Watershed Models and Floodplain Mapping
The District does not distribute watershed and/or floodplain models.
In 2011, the Upper Brushy Creek WCID (District) received a grant from the Texas Water Development Board to develop a Flood Protection Plan (FPP). The FPP identifies and prioritize existing creek flooding concerns and evaluate benefit analyses of each alternative of potential mitigation alternatives for the highest priority concerns. Download a study excerpt (10MB).

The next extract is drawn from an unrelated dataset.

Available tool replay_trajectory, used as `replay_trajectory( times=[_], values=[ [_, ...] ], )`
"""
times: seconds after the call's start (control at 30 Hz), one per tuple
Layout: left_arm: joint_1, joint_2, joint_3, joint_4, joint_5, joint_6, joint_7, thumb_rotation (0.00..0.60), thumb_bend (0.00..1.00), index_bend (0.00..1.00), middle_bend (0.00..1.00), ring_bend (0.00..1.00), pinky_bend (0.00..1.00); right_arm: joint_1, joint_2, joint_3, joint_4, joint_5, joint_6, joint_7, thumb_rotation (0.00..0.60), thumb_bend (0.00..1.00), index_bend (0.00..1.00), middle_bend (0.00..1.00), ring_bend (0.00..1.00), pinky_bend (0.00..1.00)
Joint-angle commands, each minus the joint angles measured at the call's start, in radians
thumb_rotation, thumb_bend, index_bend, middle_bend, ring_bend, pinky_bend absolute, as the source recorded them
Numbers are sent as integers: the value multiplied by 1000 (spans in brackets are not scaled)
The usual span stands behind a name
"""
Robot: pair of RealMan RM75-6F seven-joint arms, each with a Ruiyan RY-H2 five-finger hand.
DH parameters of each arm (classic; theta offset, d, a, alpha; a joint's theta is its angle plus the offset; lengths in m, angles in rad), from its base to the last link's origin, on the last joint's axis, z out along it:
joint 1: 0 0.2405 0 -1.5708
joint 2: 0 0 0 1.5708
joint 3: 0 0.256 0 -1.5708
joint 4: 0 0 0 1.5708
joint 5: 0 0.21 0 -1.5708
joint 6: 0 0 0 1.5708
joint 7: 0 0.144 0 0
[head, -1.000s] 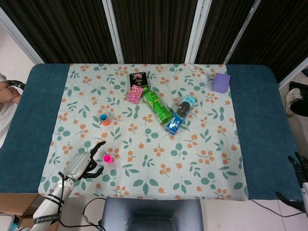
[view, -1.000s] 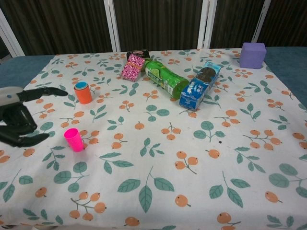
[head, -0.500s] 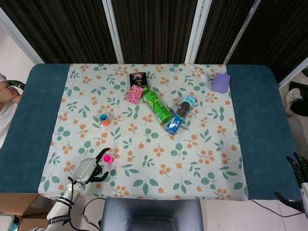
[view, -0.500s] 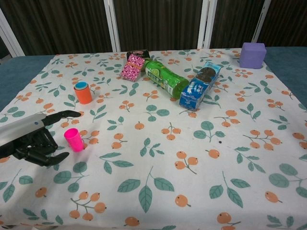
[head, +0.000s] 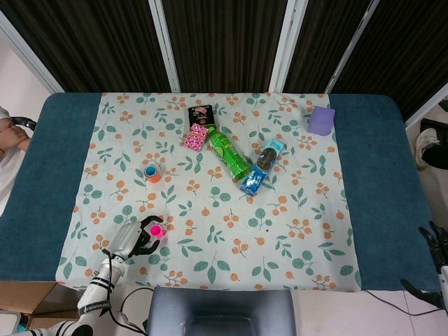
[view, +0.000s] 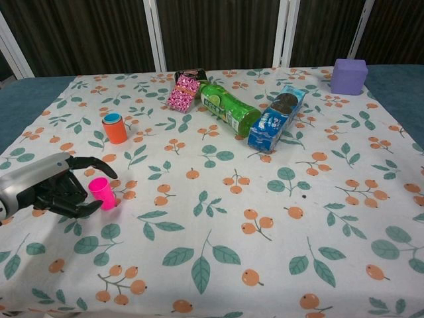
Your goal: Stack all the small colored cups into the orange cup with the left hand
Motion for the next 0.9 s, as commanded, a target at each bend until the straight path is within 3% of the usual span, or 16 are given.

To accomplish the FPP goals, the District updated modeling for the Upper Brushy Watershed including:
- Development of improved watershed hydrologic (runoff prediction) models, consistent with current development and available recently improved topographic data; and
- Development of improved watershed hydraulic (flood elevation prediction) models, consistent with current development and available recently improved topographic data.
At the request of the City and County Floodplain Administrators, the FPP models were designed to form the basis for revised Federal Emergency Management Agency (FEMA) regulatory floodplain maps and were developed per Guidelines and Specifications for Flood Hazard Mapping Partners. The District leveraged financial support from FEMA and TWDB to further develop the models and initiate the Physical Map Revision (PMR) process. The models and supporting data were submitted to FEMA in 2016.

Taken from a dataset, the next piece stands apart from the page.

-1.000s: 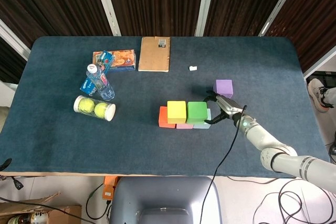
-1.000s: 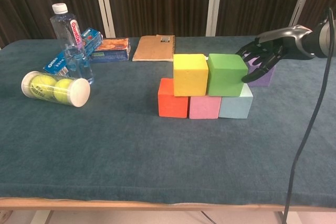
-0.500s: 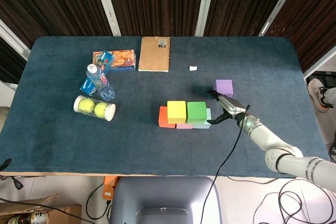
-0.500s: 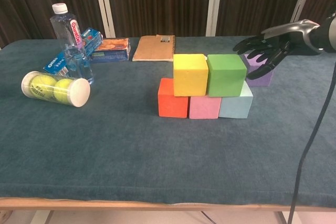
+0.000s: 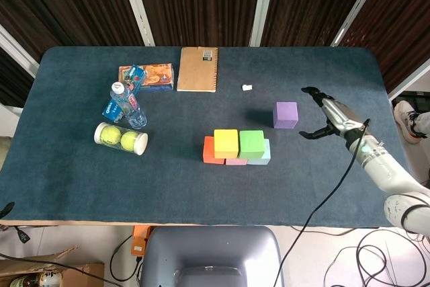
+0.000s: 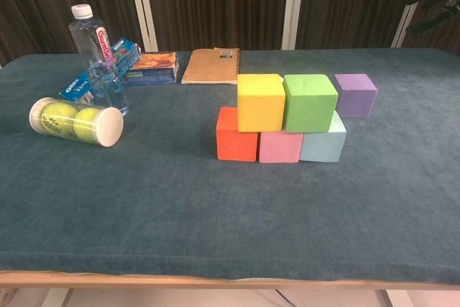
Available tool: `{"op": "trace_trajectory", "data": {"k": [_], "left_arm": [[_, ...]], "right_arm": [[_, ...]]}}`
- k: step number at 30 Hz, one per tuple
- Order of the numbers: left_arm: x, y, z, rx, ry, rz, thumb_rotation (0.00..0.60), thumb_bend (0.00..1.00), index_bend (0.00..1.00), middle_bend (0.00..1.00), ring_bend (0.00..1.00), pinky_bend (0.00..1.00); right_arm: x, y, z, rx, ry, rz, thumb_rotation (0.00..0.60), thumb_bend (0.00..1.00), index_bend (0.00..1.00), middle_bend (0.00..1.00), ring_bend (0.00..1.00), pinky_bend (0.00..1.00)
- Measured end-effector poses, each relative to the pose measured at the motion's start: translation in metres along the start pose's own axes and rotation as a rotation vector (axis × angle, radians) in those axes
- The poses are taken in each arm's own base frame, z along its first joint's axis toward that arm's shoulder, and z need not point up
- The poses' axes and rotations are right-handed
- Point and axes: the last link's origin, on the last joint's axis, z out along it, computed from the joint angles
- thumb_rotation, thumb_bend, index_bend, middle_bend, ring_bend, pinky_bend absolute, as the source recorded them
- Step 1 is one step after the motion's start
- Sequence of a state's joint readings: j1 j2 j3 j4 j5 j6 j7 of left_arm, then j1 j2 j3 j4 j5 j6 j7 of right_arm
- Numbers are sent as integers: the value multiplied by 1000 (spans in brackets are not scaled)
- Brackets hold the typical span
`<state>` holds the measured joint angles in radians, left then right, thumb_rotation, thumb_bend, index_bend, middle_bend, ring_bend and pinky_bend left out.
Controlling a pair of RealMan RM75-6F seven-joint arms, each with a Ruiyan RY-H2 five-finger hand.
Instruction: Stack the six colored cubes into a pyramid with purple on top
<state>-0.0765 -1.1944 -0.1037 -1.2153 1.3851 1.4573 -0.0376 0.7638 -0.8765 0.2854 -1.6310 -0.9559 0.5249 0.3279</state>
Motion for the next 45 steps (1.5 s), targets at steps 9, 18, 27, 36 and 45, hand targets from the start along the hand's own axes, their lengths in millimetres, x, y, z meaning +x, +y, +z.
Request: {"op": "trace_trajectory", "data": {"k": [9,18,27,36,45], "left_arm": [[-3,0,4,20,-18,8,575,157,110,45,0,87],[-8,-2,11,38,-40,7,574,157,110,45,0,87],[-10,-3,14,46,-48,14,574,157,110,45,0,87],[-13,-4,15,46,-57,14,574,157,110,45,0,87],[-10,-5,14,54,-48,19,574,157,110,45,0,87]], "right_arm": [[6,36,29,-124,57,-154,600,141,35,0,0,0],[-23,51,74,-205,31,-307,600,140,48,0,0,0],[-52,37,106,-215,-15,-340,600,140,16,0,0,0],[-58,33,119,-239,-23,-327,600,140,43,0,0,0],[-74,26,144,-270,-19,-370,600,140,105,0,0,0]]}}
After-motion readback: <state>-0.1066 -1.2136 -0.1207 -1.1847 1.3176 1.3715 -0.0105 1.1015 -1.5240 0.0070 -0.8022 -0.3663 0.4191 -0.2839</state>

As the PMR process continued, the District role diminished. FEMA and the local communities Floodplain Administrators assumed their traditional roles associated with the Physical Map Revision (PMR) process. They completed the process and the maps became effective in December 2019.
The District do not have authority or purview over floodplain and does not maintain FEMA floodplain models. The District does not distribute watershed and/or floodplain models.
Who should I talk to if I have questions?
Property owners or other persons who have questions regarding the PMR or floodplain maps should consult their community’s Floodplain Administrator. This is the local official who keeps all of the community’s flood hazard maps and Flood Insurance Study (FIS) report, and who corresponds with FEMA at various stages of the revision process.